> [DATA]:
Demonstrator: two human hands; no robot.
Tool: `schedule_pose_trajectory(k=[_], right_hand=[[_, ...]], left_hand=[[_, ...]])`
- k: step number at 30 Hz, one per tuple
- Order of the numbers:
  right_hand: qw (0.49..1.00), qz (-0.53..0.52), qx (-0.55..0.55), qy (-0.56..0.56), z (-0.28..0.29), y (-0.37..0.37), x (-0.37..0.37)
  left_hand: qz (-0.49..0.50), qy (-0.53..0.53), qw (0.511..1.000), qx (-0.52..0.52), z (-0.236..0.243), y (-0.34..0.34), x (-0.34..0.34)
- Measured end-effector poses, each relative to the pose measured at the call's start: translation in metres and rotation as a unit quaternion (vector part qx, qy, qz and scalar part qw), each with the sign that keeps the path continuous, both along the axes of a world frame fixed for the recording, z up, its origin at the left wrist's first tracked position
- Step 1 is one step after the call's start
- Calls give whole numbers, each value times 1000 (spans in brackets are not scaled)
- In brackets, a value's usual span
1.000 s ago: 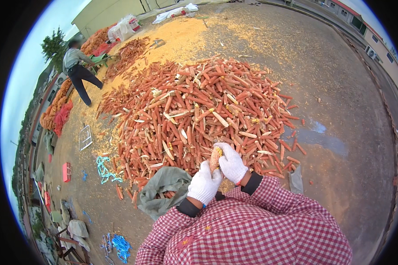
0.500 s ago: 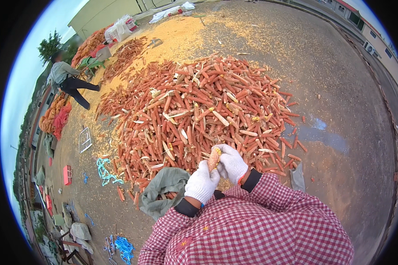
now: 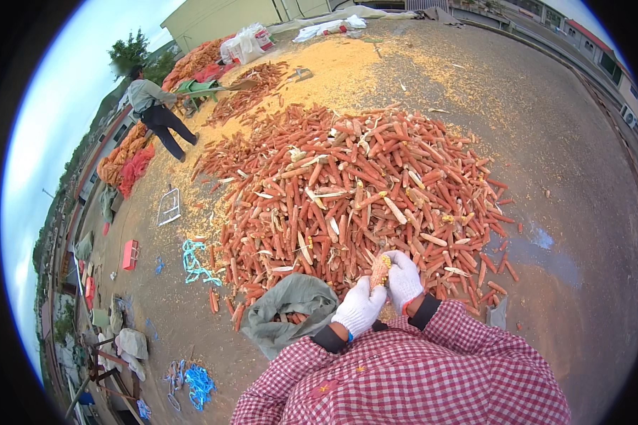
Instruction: The person sits on the ground and shucks corn cobs by hand, removing kernels and husks. Shucked cobs are placed into a green sack, and loose kernels accumulate on the ground.
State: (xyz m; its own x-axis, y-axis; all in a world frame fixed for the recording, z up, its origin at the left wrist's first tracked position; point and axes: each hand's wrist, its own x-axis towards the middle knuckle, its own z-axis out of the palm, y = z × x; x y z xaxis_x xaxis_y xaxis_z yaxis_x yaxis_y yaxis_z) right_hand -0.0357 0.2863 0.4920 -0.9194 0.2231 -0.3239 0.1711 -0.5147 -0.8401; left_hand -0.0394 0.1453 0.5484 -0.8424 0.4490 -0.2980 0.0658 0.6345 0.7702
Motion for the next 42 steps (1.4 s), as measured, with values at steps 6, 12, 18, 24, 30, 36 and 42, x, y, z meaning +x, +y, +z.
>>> schedule_pose_trajectory(k=[6, 12, 18, 24, 30, 36, 42], right_hand=[[989, 25, -146, -16, 43, 8, -1], [968, 24, 239, 69, 18, 3, -7], [981, -73, 166, 73, 2, -10, -21], [993, -113, 5, -13, 0, -11, -40], [980, -22, -189, -59, 30, -5, -27], [998, 17, -64, 12, 26, -11, -21], [993, -81, -69, -54, -17, -2, -36]], left_hand=[[26, 43, 999, -21, 1, 0, -2], [0, 128, 980, -152, 21, 9, 3], [10, 159, 975, -154, 15, 13, 2], [7, 225, 962, -152, 3, 10, 4], [53, 130, 987, -78, -6, 2, -8], [70, 77, 992, -67, -8, 6, -5], [63, 67, 996, -4, -13, 17, 3]])
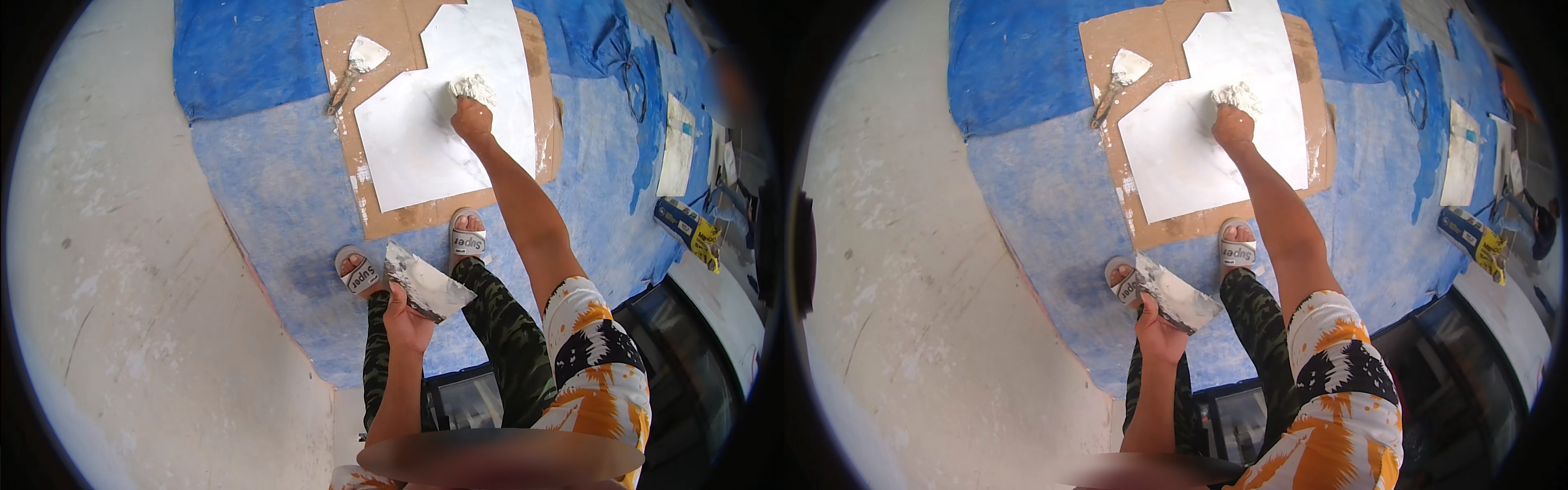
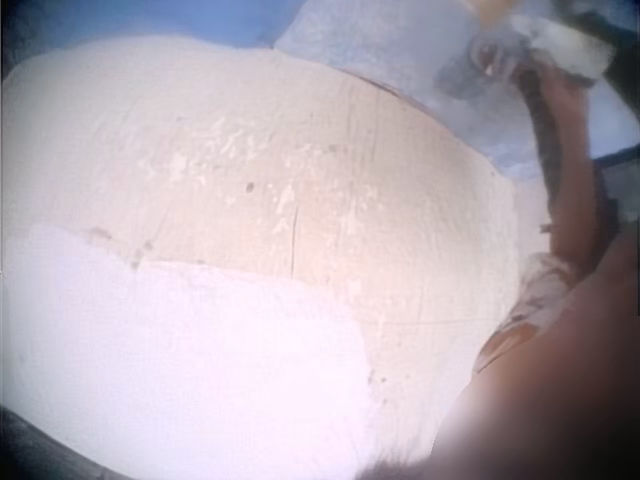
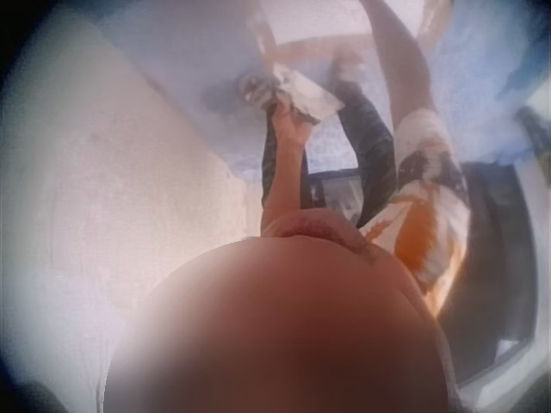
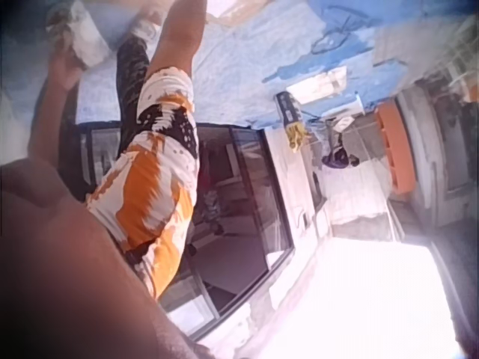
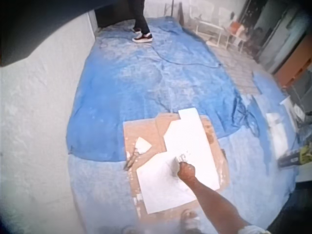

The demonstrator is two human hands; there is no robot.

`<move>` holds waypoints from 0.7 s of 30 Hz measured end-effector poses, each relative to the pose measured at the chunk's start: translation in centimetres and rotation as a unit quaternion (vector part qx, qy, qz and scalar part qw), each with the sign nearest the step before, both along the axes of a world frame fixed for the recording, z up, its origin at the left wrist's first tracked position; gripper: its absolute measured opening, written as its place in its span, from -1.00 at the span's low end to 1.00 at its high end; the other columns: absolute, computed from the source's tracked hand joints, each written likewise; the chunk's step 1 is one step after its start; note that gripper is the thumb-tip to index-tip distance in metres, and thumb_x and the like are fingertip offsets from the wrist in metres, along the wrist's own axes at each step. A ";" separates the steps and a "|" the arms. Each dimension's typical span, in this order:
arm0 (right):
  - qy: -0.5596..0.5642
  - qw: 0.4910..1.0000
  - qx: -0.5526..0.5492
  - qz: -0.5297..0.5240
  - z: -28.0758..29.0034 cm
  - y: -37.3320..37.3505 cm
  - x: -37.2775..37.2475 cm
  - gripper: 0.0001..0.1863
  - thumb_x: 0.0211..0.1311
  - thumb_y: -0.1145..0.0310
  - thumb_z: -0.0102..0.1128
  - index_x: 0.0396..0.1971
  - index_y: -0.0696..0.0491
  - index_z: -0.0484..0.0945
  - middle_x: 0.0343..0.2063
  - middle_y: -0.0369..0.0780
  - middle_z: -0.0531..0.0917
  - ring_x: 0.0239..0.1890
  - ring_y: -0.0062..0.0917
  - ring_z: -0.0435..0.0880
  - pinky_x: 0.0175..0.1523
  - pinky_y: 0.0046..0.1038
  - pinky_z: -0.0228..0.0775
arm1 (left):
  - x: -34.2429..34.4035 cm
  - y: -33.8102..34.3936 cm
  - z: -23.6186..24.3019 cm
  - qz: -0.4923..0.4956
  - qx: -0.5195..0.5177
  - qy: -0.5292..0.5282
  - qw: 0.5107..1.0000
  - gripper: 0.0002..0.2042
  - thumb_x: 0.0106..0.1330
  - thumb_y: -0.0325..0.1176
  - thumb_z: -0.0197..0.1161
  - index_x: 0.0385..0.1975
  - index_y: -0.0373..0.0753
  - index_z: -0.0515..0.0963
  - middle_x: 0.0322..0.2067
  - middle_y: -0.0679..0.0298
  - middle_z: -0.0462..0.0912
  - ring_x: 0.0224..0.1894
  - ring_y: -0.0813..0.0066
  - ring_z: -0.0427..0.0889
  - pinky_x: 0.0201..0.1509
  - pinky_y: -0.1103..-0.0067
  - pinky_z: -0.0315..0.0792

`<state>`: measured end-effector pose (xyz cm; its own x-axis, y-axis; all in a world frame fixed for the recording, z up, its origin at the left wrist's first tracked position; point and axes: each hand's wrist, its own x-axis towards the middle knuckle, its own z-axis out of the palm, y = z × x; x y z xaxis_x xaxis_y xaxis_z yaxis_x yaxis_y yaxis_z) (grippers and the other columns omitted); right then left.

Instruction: The person applies white plaster to a wall using a putty knife and a hawk. They repeatedly scoop plaster from the hawk and smooth it onto the wall surface, working along the upper section near the ceiling.

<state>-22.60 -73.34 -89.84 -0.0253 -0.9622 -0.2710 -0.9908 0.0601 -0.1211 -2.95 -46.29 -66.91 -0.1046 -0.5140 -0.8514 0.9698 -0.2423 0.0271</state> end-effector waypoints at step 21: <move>0.050 0.997 -0.066 -0.007 -0.8 0.4 -0.6 -0.83 0.05 0.46 0.07 -0.34 0.05 0.59 -0.33 -0.15 0.68 -0.31 -0.29 0.70 -0.26 -0.34 0.57 | 0.3 -0.2 0.2 0.002 0.010 -0.023 1.000 -0.56 0.39 -0.11 0.11 0.21 -0.12 0.33 0.15 0.38 0.46 0.22 0.33 0.40 0.33 0.21 0.21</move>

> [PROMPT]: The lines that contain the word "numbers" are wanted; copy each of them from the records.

> [EXERCISE ANSWER]:
- Order of the numbers:
- Calls give whole numbers, each value times 1000 (spans in brackets are not scaled)

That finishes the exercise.